3.  **Model Saving**: Persisting the fine-tuned models for use in the RAG system.

## Usage
Use this notebook to fine-tune the models when new data becomes available or to improve performance on specific tasks.


In [None]:
import sys
import os
from pathlib import Path

# Add project root to path
project_root = Path("..").resolve()
if str(project_root) not in sys.path:
    sys.path.insert(0, str(project_root))

from src.cirq_rag_code_assistant.config import get_config, setup_logging
from src.rag.fine_tuning import FineTuner

# Setup logging
setup_logging()

### Configure Training
Set up the paths and parameters.

In [None]:
# Configuration
BASE_MODEL = "qwen2.5-coder:14b"
OUTPUT_DIR = project_root / "outputs" / "models" / "fine_tuned"
DATASET_PATH = project_root / "data" / "datasets" / "training_data.jsonl"

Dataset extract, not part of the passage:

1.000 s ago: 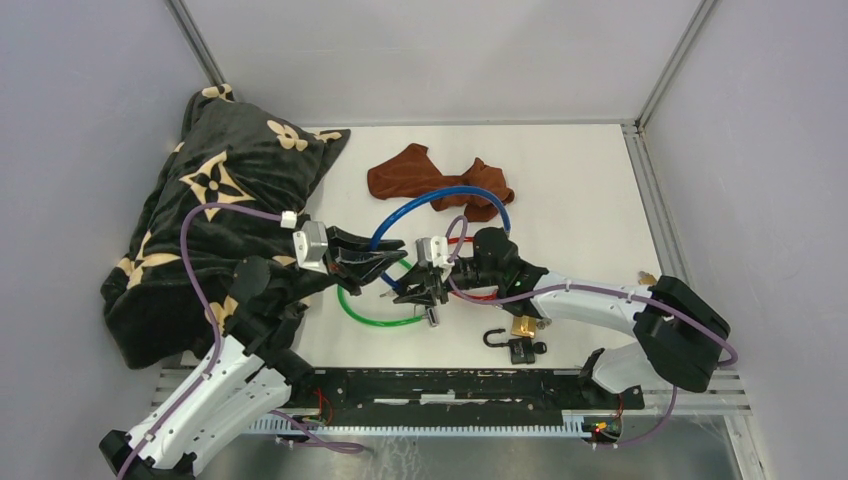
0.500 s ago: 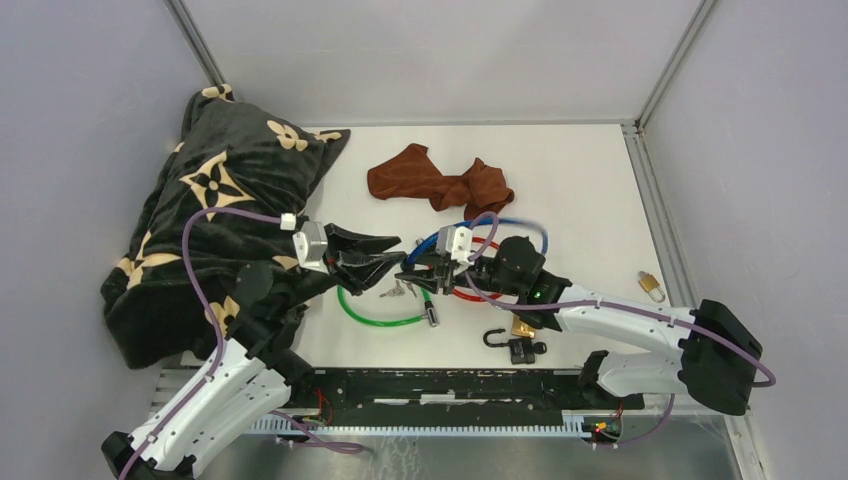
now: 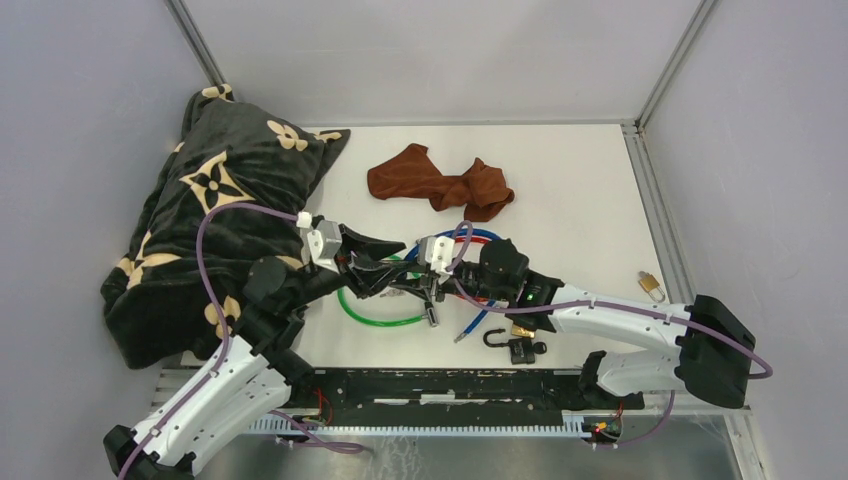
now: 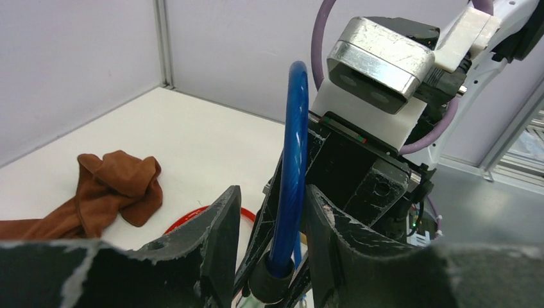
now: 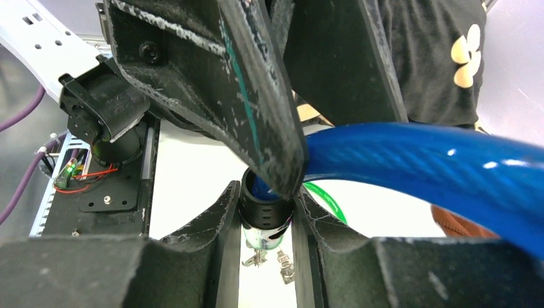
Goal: Lock with the key
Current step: Lock the lock.
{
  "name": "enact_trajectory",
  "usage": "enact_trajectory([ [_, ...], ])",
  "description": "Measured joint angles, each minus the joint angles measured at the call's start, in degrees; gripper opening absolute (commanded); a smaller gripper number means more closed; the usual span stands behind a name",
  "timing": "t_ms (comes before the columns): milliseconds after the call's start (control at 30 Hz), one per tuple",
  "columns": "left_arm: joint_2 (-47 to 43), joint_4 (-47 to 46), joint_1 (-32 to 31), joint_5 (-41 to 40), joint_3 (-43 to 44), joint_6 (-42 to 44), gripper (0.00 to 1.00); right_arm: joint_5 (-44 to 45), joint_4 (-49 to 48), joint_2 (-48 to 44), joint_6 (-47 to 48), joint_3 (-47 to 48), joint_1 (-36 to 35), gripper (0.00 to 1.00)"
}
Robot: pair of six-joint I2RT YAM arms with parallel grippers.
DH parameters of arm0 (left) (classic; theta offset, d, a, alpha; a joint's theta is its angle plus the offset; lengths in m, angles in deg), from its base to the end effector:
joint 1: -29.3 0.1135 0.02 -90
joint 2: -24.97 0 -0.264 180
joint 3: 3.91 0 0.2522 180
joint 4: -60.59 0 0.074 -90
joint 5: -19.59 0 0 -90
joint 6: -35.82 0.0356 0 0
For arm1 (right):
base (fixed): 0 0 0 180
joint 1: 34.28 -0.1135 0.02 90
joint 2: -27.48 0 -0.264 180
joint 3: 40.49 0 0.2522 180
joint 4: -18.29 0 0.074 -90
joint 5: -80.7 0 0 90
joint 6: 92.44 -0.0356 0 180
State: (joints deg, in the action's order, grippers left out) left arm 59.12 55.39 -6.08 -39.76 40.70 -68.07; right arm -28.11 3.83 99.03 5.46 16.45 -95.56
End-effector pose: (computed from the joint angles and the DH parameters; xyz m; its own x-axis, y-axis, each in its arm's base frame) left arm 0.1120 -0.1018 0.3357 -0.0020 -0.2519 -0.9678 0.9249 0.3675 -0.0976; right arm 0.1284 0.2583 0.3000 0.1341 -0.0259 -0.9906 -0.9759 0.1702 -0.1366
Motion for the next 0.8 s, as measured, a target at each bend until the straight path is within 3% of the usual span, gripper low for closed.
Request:
enact_trajectory([
  [200, 2.2, 2.0, -0.7, 1.4, 0.8, 0.2, 0.31, 0.1, 0.7, 1.1, 0.2, 0.0, -0.5, 0.00],
  [400, 4.5, 2.3, -2.8, -1.2, 1.5, 3.8, 0.27, 4.3, 2.6, 1.5, 0.6, 0.5, -1.0, 0.00],
  [500, 4.9, 2.5, -3.5, -2.8, 1.5, 5.3, 0.04, 6.2, 3.6, 1.5, 0.9, 0.7, -1.0, 0.00],
  [800, 4.5, 2.9, -3.9, -3.6, 1.5, 8.3, 0.02, 7.6, 4.1, 1.3, 1.4, 0.7, -1.4, 0.00],
])
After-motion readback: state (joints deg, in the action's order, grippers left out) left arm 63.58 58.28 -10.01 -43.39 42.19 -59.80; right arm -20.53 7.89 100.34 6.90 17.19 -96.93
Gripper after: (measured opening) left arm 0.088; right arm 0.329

# Ensure dataset exists (create dummy if not)
if not DATASET_PATH.exists():
    DATASET_PATH.parent.mkdir(parents=True, exist_ok=True)
    with open(DATASET_PATH, "w") as f:
        f.write('{"text": "dummy data"}\n')

# Initialize FineTuner
trainer = FineTuner(
    base_model_path=BASE_MODEL,
    output_dir=str(OUTPUT_DIR),
    dataset_path=str(DATASET_PATH)
)

print("FineTuner initialized.")

### Run Training
Start the training process.

In [None]:
try:
    result = trainer.train(
        epochs=1,
        batch_size=2,
        learning_rate=1e-4
    )
    
    if result['success']:
        print("Training Completed Successfully!")
        print(f"Final Loss: {result['final_loss']}")
        print(f"Model saved to: {result['model_path']}")
    else:
        print("Training Failed.")
        
except Exception as e:
    print(f"Error during training: {e}")